§ **Work required**
Write out the data in full, exactly as shown.

--- START ---

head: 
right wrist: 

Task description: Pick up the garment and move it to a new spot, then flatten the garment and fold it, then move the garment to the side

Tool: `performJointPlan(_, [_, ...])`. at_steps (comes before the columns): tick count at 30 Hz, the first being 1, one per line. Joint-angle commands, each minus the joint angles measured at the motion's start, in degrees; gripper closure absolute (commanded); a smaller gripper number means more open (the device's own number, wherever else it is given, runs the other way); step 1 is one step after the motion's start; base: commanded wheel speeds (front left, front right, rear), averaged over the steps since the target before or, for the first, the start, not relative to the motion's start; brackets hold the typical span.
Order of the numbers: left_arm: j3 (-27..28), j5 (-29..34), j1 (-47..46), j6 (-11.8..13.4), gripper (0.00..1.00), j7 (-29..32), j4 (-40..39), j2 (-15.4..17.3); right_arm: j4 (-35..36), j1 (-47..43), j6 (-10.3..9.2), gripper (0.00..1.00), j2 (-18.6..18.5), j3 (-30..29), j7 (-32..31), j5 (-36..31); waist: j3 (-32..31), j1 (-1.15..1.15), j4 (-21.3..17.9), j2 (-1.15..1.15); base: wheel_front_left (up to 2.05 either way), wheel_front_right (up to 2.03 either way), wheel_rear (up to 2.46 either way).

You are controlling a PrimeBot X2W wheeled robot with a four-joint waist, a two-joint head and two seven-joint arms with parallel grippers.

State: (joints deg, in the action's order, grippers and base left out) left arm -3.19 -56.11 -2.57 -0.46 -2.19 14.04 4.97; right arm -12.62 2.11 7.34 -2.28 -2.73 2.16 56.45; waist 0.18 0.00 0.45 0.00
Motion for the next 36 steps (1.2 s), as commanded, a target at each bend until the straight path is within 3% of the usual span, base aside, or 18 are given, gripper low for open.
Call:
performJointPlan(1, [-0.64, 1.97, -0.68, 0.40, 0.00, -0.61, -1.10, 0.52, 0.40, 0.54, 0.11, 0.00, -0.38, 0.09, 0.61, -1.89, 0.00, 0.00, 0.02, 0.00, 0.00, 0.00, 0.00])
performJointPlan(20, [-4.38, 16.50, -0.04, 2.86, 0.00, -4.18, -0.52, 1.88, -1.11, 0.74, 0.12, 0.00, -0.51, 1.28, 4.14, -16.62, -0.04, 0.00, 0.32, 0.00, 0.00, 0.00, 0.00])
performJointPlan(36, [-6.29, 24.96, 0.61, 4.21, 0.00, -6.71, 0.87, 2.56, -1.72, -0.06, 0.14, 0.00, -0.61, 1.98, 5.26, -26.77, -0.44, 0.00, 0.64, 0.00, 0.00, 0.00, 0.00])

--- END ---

§ **Solution to the problem**
head: 
right wrist: 

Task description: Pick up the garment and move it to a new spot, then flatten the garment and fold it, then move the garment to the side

Tool: `performJointPlan(_, [_, ...])`. at_steps (comes before the columns): tick count at 30 Hz, the first being 1, one per line. Joint-angle commands, each minus the joint angles measured at the motion's start, in degrees; gripper closure absolute (commanded); a smaller gripper number means more open (the device's own number, wherever else it is given, runs the other way); step 1 is one step after the motion's start; base: commanded wheel speeds (front left, front right, rear), averaged over the steps since the target before or, for the first, the start, not relative to the motion's start; brackets hold the typical span.
Order of the numbers: left_arm: j3 (-27..28), j5 (-29..34), j1 (-47..46), j6 (-11.8..13.4), gripper (0.00..1.00), j7 (-29..32), j4 (-40..39), j2 (-15.4..17.3); right_arm: j4 (-35..36), j1 (-47..43), j6 (-10.3..9.2), gripper (0.00..1.00), j2 (-18.6..18.5), j3 (-30..29), j7 (-32..31), j5 (-36..31); waist: j3 (-32..31), j1 (-1.15..1.15), j4 (-21.3..17.9), j2 (-1.15..1.15); base: wheel_front_left (up to 2.05 either way), wheel_front_right (up to 2.03 either way), wheel_rear (up to 2.46 either way).

You are controlling a PrimeBot X2W wheeled robot with a four-joint waist, a two-joint head and two seven-joint arms with parallel grippers.

State: (joints deg, in the action's order, grippers and base left out) left arm -3.19 -56.11 -2.57 -0.46 -2.19 14.04 4.97; right arm -12.62 2.11 7.34 -2.28 -2.73 2.16 56.45; waist 0.18 0.00 0.45 0.00
Motion for the next 36 steps (1.2 s), as commanded, a target at each bend until the straight path is within 3% of the usual span, base aside, or 18 are given, gripper low for open.
Call:
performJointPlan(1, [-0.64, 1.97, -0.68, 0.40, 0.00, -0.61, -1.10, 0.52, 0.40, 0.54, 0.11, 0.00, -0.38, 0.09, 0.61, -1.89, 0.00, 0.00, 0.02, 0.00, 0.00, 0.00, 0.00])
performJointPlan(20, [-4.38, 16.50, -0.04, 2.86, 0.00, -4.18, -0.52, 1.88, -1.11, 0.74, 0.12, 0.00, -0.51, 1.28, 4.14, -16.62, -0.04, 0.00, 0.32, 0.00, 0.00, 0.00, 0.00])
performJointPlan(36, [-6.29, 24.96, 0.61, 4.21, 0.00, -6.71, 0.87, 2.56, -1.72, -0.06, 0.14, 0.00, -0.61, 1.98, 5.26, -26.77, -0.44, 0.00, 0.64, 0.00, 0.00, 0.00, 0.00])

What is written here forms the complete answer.